Charles Robert Darwin (1809-1882) is one of the most influential scientists of all time. He’s best known for his work on evolution, and in particular the principle of natural selection, which he described and presented to the world in his groundbreaking book On the Origin of Species by Means of Natural Selection; or the Preservation of Favoured Races in the Struggle for Life, published in 1859.
Being a prolific writer, Darwin produced several other books in addition to The Origin, including The Descent of Man, and Selection in Relation to Sex, which centers on the origin and evolution of humans, and The Variation of Animals and Plants under Domestication, a focused study on the origins, causes, and nature of variability in the context of domestication and artificial selection. His body of work is widely regarded as one of the most impressive and important scientific achievements of all time.
Darwin’s scientific life

As a young naturalist, Darwin took part in an expedition on the naval ship HMS Beagle, which carried out detailed surveys of the maritime environment in South America. Throughout this journey, Darwin explored the wildlife of the places where the Beagle anchored up, collecting and examining plant and animal specimens of various kinds. The Galapagos Islands are considered to be particularly important in this respect and have gone on to become connected with Darwin, who discovered during his surveys that the islands house several species of finches that vary somewhat based on their geographical distribution, revealing inter-island differences in beak shape and function, among other things.

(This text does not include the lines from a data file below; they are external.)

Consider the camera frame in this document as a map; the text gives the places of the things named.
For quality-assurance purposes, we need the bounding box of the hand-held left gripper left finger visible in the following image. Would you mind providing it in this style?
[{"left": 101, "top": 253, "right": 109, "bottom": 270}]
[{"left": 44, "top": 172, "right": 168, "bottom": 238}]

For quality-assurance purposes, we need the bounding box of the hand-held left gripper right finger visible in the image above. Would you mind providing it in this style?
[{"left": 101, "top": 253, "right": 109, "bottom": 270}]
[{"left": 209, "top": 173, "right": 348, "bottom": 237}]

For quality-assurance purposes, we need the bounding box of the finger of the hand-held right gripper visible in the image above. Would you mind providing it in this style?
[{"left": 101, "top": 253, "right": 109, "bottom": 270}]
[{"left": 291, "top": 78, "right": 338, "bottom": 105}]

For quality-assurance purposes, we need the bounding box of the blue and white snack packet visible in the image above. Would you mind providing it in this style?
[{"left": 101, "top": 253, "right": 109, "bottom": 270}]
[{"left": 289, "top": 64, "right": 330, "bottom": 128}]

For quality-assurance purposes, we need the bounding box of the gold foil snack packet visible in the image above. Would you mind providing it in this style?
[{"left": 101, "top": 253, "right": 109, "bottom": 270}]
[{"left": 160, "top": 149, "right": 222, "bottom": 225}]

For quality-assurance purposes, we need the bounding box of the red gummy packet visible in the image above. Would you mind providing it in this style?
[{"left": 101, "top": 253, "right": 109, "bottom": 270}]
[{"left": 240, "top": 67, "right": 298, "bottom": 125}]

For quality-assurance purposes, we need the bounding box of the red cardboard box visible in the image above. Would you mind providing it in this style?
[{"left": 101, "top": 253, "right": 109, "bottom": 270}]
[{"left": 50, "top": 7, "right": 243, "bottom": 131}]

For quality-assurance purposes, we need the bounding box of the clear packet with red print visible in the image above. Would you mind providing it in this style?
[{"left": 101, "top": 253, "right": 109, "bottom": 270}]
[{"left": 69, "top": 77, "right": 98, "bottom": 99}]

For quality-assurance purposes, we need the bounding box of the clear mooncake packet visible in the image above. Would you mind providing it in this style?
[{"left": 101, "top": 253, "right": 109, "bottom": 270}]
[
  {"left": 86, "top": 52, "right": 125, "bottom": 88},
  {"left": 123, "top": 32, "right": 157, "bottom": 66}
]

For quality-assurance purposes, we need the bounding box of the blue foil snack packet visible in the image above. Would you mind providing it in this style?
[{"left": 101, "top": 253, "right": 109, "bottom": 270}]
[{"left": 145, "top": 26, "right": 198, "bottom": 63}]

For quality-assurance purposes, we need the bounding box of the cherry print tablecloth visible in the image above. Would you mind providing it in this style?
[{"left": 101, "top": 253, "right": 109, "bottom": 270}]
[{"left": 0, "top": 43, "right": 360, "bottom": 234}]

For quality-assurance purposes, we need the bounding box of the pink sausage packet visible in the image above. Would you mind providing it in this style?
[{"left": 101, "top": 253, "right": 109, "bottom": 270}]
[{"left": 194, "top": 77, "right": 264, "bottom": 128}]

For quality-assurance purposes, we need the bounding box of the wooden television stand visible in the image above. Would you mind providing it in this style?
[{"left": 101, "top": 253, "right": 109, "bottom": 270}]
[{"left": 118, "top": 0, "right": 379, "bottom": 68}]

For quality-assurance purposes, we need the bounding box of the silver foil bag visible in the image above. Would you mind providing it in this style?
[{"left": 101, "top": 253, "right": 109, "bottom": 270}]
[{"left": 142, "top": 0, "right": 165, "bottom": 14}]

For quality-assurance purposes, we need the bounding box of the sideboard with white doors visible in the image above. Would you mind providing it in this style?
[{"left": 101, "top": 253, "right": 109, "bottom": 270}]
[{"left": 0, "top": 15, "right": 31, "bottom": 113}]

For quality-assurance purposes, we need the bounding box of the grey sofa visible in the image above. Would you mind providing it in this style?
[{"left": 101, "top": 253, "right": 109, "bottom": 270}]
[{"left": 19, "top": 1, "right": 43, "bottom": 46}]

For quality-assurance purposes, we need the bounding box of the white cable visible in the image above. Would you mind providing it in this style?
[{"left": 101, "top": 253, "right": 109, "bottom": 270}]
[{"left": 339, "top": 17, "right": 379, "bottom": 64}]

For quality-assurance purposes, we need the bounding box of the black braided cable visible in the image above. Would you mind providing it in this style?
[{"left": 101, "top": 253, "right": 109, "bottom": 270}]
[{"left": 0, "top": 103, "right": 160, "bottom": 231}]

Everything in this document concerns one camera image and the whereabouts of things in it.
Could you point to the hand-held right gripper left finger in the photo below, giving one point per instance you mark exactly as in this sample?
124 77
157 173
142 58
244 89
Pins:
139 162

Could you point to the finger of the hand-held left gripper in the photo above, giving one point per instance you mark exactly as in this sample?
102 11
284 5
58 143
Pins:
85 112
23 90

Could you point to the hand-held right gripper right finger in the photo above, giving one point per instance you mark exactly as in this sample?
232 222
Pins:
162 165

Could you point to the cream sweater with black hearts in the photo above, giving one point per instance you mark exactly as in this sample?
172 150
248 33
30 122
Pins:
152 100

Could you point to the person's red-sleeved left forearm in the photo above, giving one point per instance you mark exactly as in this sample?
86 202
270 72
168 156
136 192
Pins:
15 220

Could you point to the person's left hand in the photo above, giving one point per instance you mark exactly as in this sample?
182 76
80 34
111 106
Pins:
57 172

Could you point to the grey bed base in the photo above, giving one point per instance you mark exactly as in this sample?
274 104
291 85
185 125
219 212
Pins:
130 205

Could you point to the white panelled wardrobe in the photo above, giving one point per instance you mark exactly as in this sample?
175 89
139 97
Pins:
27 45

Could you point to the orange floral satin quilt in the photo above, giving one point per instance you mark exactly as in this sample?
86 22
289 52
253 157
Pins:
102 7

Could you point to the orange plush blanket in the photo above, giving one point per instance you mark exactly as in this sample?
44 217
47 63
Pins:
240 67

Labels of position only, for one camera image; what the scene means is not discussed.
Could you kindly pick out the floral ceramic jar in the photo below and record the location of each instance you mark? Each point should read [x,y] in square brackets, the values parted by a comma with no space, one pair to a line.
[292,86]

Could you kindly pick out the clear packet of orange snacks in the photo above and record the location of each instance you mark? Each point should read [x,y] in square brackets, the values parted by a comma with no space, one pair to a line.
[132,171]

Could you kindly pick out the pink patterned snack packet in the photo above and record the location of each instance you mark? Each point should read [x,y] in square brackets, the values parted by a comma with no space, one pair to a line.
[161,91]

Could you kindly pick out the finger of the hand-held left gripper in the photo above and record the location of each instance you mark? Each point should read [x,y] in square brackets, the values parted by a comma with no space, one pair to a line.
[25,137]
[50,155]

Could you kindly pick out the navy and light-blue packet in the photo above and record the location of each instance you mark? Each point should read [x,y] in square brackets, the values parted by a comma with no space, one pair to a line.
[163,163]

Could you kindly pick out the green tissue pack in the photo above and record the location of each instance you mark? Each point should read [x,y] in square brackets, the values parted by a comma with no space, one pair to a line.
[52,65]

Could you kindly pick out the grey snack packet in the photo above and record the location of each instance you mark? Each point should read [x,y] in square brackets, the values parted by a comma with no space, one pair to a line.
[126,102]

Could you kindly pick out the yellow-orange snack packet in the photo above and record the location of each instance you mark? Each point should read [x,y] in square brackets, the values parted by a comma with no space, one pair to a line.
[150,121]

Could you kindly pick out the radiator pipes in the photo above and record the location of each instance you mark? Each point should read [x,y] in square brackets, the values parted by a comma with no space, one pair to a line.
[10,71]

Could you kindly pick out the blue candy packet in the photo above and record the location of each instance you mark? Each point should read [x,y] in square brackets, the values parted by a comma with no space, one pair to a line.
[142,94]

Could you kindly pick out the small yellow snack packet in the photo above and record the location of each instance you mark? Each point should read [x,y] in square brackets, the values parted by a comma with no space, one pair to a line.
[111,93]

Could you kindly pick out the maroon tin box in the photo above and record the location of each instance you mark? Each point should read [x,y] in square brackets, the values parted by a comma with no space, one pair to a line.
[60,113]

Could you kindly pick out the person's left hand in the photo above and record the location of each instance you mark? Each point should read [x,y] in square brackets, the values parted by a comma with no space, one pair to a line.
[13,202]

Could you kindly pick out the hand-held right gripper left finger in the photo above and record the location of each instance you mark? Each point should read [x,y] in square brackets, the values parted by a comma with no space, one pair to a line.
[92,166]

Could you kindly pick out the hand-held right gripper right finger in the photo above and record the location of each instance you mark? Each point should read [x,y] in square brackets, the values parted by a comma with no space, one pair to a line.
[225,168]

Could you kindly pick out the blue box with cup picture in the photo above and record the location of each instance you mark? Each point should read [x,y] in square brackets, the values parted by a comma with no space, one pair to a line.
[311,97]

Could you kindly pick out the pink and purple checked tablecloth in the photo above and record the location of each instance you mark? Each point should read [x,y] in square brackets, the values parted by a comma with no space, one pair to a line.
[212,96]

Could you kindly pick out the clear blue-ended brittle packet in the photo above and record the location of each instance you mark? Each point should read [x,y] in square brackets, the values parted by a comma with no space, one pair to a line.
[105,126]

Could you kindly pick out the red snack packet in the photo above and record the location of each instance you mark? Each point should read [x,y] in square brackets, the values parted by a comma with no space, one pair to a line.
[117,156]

This, coupled with a large collection of other findings, eventually led Darwin to conclude that species were not immutable, as many scientists of the time believed, but rather that they had evolved, having been modified over time, and that this process involved adaptation as a result of a struggle for existence in which those life forms that were best suited to their respective conditions of life left more surviving offspring than those that were not as well suited. Darwin didn’t know about genetics; however, like other naturalists of the time, he did recognize that something that brings about a phenotypic resemblance is passed from parent to offspring during reproduction.
In light of the information we have at hand today, these interpretations of the workings of the natural world may not come across as being grand or radical in any way; however, at Darwin’s time, when little was known about biological inheritance and evolution was still a bizarre, undocumented concept, they were very much revolutionary and caused quite an uproar. It wasn’t until many years after the publication of On the Origin of Species, when piles of additional evidence had been amassed, that the skepticism dampened and it became widely recognized among scientists that Darwinian evolutionary theory was solid.
His whole adult life, Darwin lived in a house south of Downe, a village on the outskirts of Greater London, England, together with his children and wife Emma. That’s where he conducted most of his thinking and writing, and also where he carried out most of his experiments and analyses. In his study in what is now known as Down House, Darwin contemplated and theorized on a number of issues pertaining to the origin, evolution, dynamics, and variability of life.
Darwin’s scientific legacy
While no longer hot off the presses, Darwin’s theories are by no means obsolete. On the contrary, in the time that has passed since their inception, many of Darwin’s ideas have prospered and given rise to and guided new areas of research. Furthermore, they’ve been brought into previously non-Darwinian areas of life sciences.
This is not to say that all of Darwin’s postulations and theories have stood the test of time in the face of new scientific discoveries; however, his fundamental ideas about evolution certainly have. They’ve been refined and updated on the basis of new insights, but they have by no means been dismissed. Actually, Darwinian natural selection is now considered by many to be even more important, as a means of evolutionary change, than what Darwin himself considered it to be.
Darwinian evolutionary theory is paramount and indispensable in that it endows humanity with the means to understand life. We no longer have to turn to religion or superstition for answers, as we now have the option of turning to science, which holds a powerful & logical natural explanation for why nature is what it is. Much of this is thanks to Darwin, who was instrumental in constructing the foundational structure upon which the field of biology rests.